The ratio of nonsynonymous to synonymous substitutions (D_n/D_s) estimated for the human–chimp pair (0.65) is significantly smaller than all P_n/P_s ratios (G test, P<0.0001). This suggests an overabundance of nSNPs with respect to the nonsynonymous substitutions and this excess fraction of nSNPs is deleterious as they were prevented from becoming fixed (see Rand and Kann¹¹). This deleterious fraction was estimated as described in the Materials and Methods section. Clearly the deleterious proportion of nSNPs (δ) shows a negative relationship with minor allele frequencies (Figure 1a). Deleterious nSNPs constitute as high as 53% of the nSNPs with a MAF <0.002, whereas for common nSNPs (MAF=0.4–0.5) the deleterious fraction is only 12%.

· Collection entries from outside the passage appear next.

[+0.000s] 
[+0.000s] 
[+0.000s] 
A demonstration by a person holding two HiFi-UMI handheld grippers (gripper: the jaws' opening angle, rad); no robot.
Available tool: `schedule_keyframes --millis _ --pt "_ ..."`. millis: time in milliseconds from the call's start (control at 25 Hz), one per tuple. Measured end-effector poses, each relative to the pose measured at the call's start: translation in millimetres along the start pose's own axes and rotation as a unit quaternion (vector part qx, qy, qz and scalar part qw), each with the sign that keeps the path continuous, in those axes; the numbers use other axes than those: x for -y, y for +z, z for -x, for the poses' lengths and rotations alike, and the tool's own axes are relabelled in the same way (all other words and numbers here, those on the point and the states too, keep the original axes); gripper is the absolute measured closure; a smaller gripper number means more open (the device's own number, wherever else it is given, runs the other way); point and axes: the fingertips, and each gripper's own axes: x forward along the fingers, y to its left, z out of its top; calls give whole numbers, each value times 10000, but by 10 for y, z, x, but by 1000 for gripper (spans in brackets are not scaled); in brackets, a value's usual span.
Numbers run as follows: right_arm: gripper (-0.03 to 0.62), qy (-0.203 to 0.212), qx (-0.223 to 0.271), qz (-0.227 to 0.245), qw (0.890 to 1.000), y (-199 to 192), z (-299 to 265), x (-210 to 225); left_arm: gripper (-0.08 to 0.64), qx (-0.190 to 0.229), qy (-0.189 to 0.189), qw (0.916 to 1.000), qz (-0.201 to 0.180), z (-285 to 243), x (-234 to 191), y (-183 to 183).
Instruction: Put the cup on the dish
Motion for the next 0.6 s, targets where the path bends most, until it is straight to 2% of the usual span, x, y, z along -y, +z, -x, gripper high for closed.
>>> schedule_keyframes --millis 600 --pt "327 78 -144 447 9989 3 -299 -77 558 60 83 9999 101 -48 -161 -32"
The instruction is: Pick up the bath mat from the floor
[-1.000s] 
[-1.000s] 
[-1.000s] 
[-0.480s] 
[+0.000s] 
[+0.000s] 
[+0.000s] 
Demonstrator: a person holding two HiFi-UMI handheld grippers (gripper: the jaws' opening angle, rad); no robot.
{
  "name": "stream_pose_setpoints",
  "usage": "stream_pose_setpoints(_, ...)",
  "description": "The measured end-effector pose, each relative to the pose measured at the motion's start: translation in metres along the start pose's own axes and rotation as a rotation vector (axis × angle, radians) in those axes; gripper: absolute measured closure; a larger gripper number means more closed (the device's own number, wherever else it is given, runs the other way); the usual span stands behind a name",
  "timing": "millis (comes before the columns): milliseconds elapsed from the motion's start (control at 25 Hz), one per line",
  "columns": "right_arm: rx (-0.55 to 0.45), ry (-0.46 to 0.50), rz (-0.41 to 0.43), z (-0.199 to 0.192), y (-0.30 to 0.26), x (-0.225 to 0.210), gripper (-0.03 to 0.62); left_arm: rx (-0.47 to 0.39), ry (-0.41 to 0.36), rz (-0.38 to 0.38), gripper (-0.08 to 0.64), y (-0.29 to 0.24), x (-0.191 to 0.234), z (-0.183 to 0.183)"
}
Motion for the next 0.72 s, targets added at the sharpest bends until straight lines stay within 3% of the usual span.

I also used an independent method to quantify the fraction of deleterious nSNPs using the online software tool Polyphen-2.¹⁰ This program determines the deleterious nature of amino-acid-changing nSNPs based on their effect on protein structure and/or function and based on their location in the protein. Using this software the fraction of damaging nSNPs (ρ) was estimated as explained in the Materials and Methods section. Interestingly, the relationship between ρ and MAF shown in Figure 1b is very similar to that observed for δ and MAF (Figure 1a). The estimate ρ obtained for low-frequency nSNPs (MAF<0.002) was 2.6 times higher than that estimated for high-frequency nSNPs with a MAF=0.4–0.5 (0.34 vs 0.13). Here the estimate ρ includes the nSNPs that are predicted by Polyphen-2 as ‘possibly damaging’ and ‘probably damaging’ with probabilities of >50% and >95%, respectively, to disrupt the structure and/or function of a protein. However using only ‘probably damaging’ nSNPs also produced a negative relationship with similar magnitude and the ρ of low-frequency nSNPs was three times higher than that of high-frequency SNPs (0.19 vs 0.06).

Discussion

Based on two independent methods this study estimated the proportion of deleterious amino acid variants in human populations. The first method showed a much higher fraction of deleterious nSNPs among the rare variants (MAF<0.002) compared with the second method (53% vs 34%; Table 1). As the second method (using Polyphen-2) depends on the relevant information available for a protein (to predict the deleterious nature of an SNP), this method is rather subjective. More detailed information about proteins in the future might result in redefining some of the harmless nSNPs to harmful ones. In contrast the first method is based on a ratio, which is objective and not depended on the availability of protein specific information.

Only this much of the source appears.